Healthy Relationships: Little Things Mean a Lot
Here's our relationship advice:
- Don't take the "little things" for granted. In the early stages of a healthy relationship, every thoughtful gesture or attentive act, however small, is appreciated and acknowledged. But after five or 10 or 15 years of wedded bliss, and in the midst of the pressures and chaos of child-reading, partners tend to become "invisible" to each other.
- Small acts of caring— making the coffee, keeping the kids quiet so she can work, putting up shelves in the closet, buying his favorite soft drink— still take place every day, but they may not even generate a "thank you" as they did years before.

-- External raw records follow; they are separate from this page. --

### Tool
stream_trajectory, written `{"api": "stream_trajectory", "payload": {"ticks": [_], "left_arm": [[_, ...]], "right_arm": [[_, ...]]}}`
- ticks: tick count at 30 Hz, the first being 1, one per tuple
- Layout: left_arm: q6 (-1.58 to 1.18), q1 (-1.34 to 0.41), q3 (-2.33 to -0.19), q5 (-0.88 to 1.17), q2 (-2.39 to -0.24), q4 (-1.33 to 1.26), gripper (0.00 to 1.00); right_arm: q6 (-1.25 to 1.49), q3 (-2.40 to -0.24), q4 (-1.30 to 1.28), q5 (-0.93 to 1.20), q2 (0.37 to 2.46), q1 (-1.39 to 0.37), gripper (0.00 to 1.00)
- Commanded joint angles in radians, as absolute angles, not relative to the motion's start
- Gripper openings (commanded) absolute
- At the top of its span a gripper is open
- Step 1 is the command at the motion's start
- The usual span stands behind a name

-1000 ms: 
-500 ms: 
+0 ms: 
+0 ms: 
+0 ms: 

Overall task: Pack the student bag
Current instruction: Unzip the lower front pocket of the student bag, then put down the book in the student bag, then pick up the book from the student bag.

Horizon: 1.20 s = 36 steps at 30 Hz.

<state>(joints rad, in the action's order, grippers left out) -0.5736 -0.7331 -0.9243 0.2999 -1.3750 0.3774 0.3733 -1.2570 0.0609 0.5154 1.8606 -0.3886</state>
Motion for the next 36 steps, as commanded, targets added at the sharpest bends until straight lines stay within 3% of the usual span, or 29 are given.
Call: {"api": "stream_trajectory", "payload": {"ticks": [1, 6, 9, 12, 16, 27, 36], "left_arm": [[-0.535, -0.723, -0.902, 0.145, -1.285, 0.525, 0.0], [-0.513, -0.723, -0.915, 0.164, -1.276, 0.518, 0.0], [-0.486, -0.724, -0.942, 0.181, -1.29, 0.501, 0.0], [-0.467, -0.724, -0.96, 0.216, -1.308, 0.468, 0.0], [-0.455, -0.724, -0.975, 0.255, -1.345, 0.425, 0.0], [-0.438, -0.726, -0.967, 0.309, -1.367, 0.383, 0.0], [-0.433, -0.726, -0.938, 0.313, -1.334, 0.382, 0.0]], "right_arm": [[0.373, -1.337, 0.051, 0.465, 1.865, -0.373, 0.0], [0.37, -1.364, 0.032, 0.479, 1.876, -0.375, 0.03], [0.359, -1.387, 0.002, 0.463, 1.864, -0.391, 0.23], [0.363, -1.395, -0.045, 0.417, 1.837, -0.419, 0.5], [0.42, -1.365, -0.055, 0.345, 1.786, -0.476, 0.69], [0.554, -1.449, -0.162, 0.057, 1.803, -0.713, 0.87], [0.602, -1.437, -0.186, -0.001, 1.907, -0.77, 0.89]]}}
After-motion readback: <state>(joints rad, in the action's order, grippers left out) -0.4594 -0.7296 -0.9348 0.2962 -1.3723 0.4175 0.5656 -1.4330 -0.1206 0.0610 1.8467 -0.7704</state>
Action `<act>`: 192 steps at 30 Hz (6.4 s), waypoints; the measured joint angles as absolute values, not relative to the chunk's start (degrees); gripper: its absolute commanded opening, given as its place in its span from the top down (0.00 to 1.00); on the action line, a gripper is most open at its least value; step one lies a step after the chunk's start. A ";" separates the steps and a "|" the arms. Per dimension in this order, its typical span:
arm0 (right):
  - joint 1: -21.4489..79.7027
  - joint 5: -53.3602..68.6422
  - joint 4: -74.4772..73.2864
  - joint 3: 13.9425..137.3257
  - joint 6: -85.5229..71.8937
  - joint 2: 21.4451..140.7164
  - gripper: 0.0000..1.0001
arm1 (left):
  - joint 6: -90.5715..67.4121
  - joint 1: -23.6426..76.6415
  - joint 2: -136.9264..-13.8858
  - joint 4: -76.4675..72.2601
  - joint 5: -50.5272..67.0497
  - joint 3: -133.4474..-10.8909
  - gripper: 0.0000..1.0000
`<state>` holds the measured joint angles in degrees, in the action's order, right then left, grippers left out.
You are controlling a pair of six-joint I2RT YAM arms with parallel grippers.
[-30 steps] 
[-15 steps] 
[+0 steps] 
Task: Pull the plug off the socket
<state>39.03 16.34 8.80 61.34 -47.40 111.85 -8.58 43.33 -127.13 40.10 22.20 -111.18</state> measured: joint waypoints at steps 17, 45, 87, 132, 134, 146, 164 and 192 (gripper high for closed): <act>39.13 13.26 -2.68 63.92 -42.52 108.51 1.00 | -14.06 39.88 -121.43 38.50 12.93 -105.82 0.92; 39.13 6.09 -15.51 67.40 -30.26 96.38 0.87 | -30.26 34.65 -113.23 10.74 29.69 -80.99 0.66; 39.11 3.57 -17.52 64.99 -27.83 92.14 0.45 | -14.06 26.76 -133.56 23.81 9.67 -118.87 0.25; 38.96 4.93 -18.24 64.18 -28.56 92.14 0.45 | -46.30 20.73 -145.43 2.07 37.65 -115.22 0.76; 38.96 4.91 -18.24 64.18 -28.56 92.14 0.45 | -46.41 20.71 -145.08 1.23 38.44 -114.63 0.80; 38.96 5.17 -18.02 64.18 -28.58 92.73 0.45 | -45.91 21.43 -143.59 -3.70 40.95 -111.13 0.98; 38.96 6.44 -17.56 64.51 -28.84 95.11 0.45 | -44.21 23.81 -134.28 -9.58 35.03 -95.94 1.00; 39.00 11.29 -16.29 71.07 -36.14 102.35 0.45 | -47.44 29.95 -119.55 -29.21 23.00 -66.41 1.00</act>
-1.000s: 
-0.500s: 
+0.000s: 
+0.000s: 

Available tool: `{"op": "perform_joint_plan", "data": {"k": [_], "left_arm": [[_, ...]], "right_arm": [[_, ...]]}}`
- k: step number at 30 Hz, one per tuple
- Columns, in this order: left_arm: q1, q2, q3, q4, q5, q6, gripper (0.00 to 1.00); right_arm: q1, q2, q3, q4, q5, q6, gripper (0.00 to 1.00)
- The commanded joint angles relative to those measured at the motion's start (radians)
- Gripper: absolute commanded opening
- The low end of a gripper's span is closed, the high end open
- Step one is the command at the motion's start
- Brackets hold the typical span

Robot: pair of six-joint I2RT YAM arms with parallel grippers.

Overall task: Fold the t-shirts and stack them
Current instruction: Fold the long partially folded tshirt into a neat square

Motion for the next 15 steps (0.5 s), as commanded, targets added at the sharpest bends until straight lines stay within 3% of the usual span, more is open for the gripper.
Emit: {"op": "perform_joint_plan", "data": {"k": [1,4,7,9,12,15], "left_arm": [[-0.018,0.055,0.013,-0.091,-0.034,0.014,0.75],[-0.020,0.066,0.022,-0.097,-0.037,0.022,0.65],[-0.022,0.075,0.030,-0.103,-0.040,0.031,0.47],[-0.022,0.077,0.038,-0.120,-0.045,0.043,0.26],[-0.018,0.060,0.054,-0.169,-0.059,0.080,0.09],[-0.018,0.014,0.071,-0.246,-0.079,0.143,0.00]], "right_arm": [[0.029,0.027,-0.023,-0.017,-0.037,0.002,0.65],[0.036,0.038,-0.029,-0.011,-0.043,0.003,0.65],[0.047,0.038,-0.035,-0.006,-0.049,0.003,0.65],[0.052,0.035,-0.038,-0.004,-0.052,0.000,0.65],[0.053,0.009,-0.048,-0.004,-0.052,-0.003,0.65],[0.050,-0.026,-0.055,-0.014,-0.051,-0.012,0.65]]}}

- It's your job to not become invisible, just as much as it's your partner's job to notice. Make a pleasant side-comment to things you do; maybe he'll take more notice: "Here's your coffee. I made it just so I could give you a kiss when I delivered it," or, "I like doing things for you," can make all the difference. And return the favor, too: If he does something nice for you, make the "Thank you" memorable.
- Realize that not all problems or complaints are your responsibility to solve, You're checking your emails and hubby comes up behind you and places his hand on your shoulder. He asks, "What're you doing?" You mumble an answer; he leaves. He probably isn't even annoyed, but you missed an opportunity to "complete the circuit." Imagine if you had taken his hand and rubbed it while you told him you were catching up on emails. Completing the circuit is a way to make small encounters more electric and bland moments more flavorful. And it takes just a few seconds more.
- Reduce how often you say: "Not now, I'm busy;" "Maybe later;" "I don't care;" and "Do we have to?" There is nothing wrong with those comments per se. But when they appear too often, they can be warning signs of missed opportunities, and both parents can develop a kind of lethargy.
- Smile more and show more affection. Couples in a rut don't smile that often. Smiling is one of those magical acts that actually makes the person doing it feel better— even when there is little to feel happy about— and works wonders with the person on the receiving end. A smile from your spouse can make you feel suddenly attractive, desired and appreciated. It's a pretty big payoff for such a small gesture. A healthy relationship just takes some attention.